Work instruction
All of the data is to be restated word for word.

Data section Block Start

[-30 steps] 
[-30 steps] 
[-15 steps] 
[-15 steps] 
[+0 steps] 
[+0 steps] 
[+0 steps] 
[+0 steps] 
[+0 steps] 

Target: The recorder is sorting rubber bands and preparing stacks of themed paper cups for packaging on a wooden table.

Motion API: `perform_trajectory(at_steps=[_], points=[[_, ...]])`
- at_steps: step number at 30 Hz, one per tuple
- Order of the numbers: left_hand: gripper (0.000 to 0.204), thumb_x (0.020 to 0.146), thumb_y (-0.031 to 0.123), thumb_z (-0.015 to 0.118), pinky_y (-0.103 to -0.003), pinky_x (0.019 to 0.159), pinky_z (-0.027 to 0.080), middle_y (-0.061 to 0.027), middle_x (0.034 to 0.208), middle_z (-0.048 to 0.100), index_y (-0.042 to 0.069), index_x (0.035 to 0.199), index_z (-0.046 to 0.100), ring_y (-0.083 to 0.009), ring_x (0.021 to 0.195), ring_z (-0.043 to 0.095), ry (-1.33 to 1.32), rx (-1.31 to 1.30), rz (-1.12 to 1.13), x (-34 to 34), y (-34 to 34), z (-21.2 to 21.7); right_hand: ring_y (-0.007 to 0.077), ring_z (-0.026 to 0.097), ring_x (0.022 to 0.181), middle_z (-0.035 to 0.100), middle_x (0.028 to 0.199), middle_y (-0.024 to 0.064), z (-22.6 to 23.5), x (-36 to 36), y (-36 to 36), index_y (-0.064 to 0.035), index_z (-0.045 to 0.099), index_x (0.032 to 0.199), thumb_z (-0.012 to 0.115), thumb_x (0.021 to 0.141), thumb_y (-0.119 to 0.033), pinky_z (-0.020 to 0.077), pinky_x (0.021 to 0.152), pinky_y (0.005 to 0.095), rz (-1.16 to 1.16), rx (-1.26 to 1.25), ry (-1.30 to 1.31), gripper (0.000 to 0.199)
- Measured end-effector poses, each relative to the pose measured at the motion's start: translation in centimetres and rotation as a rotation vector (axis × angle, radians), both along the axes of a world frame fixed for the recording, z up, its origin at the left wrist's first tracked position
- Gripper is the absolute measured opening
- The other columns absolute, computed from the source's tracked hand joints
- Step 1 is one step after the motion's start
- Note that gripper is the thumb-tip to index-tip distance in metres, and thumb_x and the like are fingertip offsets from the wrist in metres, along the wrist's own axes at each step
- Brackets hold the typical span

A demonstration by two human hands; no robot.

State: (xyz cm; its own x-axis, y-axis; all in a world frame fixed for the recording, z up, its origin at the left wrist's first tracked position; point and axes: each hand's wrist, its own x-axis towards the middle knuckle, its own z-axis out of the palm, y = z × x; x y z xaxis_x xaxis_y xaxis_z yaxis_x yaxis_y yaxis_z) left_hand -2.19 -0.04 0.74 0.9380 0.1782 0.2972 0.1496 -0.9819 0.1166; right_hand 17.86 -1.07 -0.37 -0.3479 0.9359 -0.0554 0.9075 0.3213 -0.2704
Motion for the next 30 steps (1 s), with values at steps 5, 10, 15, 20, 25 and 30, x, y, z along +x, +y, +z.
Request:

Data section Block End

Solution to this problem
[-30 steps] 
[-30 steps] 
[-15 steps] 
[-15 steps] 
[+0 steps] 
[+0 steps] 
[+0 steps] 
[+0 steps] 
[+0 steps] 

Target: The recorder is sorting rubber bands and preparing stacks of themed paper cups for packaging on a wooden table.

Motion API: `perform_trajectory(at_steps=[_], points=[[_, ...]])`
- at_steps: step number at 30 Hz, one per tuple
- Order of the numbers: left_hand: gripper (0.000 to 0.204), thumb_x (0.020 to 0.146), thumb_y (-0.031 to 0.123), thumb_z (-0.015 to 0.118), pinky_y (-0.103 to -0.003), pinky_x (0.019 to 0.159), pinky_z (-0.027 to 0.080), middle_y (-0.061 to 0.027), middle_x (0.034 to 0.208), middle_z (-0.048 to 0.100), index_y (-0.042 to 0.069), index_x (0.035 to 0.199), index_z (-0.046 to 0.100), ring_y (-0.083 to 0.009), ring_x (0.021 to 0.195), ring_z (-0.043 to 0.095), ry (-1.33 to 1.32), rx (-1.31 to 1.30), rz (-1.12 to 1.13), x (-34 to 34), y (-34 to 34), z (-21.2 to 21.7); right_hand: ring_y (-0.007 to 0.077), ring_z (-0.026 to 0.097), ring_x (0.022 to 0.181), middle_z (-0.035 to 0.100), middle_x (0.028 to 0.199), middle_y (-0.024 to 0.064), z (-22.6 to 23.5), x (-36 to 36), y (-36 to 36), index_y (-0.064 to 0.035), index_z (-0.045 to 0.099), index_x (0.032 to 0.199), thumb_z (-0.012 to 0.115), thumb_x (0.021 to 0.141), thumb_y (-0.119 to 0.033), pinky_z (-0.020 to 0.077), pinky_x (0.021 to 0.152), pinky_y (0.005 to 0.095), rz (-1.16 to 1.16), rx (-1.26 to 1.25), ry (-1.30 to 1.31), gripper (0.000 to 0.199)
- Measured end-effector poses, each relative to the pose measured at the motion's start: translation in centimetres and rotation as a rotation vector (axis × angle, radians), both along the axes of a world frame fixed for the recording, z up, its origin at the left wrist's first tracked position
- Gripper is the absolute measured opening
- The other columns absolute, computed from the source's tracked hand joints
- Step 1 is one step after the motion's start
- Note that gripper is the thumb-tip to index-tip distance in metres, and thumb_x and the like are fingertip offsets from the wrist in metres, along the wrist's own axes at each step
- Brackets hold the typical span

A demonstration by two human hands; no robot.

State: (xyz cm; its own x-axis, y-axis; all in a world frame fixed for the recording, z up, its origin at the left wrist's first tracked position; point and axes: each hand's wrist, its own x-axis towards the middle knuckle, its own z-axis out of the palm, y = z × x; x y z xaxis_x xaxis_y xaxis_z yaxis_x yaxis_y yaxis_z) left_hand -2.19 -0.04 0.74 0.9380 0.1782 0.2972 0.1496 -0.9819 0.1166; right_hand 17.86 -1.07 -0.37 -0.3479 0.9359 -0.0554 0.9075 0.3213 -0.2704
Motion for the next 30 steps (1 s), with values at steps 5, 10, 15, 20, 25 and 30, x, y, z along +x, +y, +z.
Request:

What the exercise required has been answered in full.